Diezani Alison-Madueke is on the news again for money-related problems, as usual.
The United Kingdom’s National Crime Agency (NCA) has frozen a £10 million (over N4 billion) worth of London property allegedly bought for Alison-Madueke!
Two properties at Regents Park in London, along with one in Buckinghamshire, have now been frozen based on the request of Nigerian authorities. A London court gave the frozen order since September 2016, but details of the rulings have been kept secret until this period. The agency was however reportedly too late in preventing two properties worth said to be worth £8 million (over N3billion) from being sold.
The affidavit stated that businessmen Jide Omokore and Kola Aluko were involved in the purchase of two of the properties allegedly bought for Mrs. Alison-Madueke.

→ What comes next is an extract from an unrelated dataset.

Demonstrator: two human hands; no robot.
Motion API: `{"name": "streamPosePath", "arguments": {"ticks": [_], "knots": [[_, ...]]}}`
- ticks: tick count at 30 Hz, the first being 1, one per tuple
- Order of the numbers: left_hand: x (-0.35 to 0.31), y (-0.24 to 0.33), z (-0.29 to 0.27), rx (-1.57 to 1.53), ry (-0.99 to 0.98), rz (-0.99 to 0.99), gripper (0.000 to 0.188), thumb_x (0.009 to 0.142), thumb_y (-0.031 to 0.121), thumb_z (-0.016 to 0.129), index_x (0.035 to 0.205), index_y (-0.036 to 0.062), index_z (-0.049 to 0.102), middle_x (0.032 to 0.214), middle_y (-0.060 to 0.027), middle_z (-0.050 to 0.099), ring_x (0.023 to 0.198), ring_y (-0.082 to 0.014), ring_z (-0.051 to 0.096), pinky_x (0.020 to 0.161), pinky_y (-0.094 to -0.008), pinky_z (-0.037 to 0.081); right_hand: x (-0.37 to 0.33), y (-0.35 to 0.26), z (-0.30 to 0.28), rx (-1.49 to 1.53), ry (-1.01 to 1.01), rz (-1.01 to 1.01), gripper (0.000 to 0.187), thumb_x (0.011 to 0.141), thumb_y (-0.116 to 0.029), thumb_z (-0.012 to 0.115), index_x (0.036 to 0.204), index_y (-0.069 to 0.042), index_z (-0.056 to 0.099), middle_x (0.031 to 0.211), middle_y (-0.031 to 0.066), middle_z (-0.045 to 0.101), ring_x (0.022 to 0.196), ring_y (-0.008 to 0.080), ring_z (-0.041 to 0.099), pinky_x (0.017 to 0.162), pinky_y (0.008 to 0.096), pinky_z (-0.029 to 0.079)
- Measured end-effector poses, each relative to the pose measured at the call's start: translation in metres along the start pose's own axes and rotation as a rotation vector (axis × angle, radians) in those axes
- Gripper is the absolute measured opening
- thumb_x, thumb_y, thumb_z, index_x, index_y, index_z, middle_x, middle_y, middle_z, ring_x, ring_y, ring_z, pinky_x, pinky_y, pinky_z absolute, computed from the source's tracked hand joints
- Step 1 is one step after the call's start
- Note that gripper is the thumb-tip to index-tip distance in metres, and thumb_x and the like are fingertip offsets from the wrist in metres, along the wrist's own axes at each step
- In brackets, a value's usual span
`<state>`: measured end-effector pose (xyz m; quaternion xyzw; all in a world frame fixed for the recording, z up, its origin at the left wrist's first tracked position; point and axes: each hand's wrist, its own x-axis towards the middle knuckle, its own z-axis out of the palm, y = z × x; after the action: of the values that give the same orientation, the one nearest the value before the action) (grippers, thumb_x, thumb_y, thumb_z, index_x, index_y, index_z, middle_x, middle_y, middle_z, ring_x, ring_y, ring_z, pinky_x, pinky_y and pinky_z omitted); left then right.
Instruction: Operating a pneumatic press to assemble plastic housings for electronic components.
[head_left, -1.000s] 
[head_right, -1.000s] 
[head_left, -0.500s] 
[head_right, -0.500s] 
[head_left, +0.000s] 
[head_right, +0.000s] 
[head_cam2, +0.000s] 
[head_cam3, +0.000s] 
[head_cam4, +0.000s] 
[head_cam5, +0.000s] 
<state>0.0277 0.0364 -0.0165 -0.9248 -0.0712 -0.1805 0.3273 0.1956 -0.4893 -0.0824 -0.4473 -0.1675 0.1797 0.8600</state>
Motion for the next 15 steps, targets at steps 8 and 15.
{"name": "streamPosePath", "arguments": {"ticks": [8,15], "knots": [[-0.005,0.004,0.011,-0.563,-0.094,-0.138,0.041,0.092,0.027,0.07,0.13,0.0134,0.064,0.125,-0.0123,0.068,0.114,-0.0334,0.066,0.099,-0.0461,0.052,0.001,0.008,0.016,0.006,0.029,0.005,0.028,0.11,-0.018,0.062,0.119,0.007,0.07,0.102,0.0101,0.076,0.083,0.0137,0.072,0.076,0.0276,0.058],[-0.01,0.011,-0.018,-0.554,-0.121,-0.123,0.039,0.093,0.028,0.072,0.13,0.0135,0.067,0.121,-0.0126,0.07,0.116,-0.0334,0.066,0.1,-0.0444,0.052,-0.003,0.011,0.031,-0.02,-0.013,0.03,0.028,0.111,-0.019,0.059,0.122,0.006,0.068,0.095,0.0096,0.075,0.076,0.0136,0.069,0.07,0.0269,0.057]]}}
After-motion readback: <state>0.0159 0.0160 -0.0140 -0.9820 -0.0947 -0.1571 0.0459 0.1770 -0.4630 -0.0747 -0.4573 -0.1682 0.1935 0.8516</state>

The UK order also revealed that three of the properties have been frozen under the Proceeds of Crime Act. Apart from Alison-Madueke, Omokore and Aluko, the order also named three other individuals as defendants in the case, all of whom are believed to have received contracts or oil asset from the NNPC during Diezani’s tenure as Nigeria’s petroleum minister. They include Aiteo’s Chief Executive Officer, Benedict Peters, a jeweler named Christopher Aire, and a lawyer named Donald Amamgbo. All received contracts from the NNPC. The order forbids the defendants from disposing of or dealing in the properties. One of the properties sold before authorities found out about them is a massive nine-bedroom house in London’s exclusive Hampstead Garden Suburb was sold in May 2015. Another property at 39 Chester Close was sold in July 2015, months before the NCA initially arrested Mrs Alison-Madueke. UK estate agent, Daniel Ford & Co, assisted in the purchases of three of the properties, and UK solicitors firms, Addie & Co and Gordon’s Partnership, were conveyancers of the deals. Meanwhile, the extent of the evidence against the former minister and the other defendants is still not certain.
The September 2016 forfeiture proceeding of the properties was held in private, meaning that the evidence that the NCA presented to support the seizure cannot be reached. This evidence will be critical as what is on ground this will not be enough to secure criminal prosecutions against those mentioned, analysts say.
Aaron Sayne, a financial investigator and senior governance officer at the National Resource Governance Institute said, “In the U.S. and U.K., simply buying luxury items for a government official like Ms. Alison-Madueke isn’t against the law. Investigators have to link the money involved to a crime that happened in Nigeria. And if the crime is bribery, they must also show that the items purchased rewarded her for helping someone win a government contract. That’s not easy to prove, especially well enough to stand up in court.”